▶ Task objective: All lines in the listing below that hold the string "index" are to be tallied, with only the total reported.

▶ Record extracts:

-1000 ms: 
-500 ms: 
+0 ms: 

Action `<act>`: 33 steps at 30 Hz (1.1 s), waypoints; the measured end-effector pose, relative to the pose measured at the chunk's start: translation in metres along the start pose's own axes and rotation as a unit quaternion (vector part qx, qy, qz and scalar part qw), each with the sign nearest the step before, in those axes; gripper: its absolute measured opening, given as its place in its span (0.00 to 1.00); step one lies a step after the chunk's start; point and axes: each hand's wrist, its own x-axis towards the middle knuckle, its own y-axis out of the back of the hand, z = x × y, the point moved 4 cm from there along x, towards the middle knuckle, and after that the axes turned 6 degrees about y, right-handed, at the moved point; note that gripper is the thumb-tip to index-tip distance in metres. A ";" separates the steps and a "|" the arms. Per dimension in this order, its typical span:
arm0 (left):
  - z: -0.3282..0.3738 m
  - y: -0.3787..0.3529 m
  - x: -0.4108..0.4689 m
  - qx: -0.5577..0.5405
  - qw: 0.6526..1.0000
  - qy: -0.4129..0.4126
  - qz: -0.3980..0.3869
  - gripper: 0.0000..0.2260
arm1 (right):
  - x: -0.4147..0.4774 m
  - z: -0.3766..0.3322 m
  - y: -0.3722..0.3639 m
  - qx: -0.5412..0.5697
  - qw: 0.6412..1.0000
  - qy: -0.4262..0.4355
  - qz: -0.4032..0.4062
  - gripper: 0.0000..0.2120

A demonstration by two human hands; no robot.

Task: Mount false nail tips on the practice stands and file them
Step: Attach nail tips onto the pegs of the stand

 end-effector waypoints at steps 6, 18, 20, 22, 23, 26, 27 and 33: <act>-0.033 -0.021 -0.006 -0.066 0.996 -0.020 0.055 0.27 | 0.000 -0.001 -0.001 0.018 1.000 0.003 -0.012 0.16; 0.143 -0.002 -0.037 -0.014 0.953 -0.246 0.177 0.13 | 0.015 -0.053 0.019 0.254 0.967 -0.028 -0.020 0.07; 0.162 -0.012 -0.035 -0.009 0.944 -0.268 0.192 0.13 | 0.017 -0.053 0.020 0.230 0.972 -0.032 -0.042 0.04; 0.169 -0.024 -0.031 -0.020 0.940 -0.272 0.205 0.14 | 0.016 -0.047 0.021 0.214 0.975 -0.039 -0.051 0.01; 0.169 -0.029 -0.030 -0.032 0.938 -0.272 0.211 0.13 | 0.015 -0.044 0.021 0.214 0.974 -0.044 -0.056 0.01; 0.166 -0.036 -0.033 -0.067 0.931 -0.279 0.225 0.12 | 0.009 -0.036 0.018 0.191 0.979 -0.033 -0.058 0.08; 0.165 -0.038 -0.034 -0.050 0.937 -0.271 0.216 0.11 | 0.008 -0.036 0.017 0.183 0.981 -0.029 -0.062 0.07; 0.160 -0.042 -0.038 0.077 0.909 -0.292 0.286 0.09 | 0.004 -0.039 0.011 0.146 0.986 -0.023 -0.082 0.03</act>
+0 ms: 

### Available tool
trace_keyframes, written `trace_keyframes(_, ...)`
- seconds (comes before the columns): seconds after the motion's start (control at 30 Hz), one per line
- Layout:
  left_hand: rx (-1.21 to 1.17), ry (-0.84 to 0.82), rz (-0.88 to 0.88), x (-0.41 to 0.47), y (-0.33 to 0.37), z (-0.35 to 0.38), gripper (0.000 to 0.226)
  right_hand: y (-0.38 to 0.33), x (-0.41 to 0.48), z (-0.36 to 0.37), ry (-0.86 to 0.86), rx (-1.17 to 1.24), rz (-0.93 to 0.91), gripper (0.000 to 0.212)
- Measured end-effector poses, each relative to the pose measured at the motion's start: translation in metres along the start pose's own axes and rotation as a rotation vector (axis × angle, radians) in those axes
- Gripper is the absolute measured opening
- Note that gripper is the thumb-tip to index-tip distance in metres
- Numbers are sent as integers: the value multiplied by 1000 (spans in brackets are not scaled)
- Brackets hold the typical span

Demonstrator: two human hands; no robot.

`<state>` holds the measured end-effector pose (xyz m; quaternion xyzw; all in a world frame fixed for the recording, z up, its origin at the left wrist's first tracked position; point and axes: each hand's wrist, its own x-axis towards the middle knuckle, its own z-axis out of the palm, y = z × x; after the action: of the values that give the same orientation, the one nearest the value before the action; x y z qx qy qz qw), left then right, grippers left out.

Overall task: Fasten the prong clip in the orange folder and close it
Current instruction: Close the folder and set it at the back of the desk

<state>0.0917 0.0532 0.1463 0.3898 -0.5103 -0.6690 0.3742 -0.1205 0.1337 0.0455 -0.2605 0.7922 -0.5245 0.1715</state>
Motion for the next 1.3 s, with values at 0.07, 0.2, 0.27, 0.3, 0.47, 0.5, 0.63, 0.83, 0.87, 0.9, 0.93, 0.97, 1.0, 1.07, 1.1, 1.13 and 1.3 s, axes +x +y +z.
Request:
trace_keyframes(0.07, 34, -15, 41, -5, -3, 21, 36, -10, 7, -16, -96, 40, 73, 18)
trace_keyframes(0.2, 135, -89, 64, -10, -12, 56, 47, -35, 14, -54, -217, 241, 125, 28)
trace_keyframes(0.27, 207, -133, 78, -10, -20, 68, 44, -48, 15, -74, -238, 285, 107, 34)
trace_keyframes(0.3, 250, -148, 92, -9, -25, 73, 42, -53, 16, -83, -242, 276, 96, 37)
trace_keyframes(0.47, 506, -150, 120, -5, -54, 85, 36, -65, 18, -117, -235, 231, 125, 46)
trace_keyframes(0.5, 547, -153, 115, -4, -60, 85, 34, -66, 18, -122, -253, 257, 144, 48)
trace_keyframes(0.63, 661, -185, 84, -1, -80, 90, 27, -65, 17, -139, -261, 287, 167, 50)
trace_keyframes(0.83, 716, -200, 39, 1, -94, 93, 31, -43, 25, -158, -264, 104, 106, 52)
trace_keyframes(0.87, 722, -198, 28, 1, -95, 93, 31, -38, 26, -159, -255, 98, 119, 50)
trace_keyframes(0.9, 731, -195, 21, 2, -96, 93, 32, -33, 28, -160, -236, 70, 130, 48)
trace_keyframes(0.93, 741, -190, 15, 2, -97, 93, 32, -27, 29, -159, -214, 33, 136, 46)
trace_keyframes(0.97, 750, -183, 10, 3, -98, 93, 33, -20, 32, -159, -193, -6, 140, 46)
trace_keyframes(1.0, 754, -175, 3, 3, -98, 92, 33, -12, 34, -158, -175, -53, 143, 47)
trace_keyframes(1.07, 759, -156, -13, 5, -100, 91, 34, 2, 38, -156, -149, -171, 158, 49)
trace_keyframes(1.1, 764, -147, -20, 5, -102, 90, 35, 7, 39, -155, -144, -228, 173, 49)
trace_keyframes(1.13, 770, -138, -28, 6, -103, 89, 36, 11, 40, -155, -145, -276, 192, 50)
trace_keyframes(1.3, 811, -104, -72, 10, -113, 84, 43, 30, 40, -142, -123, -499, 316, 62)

▶ Solution below: 2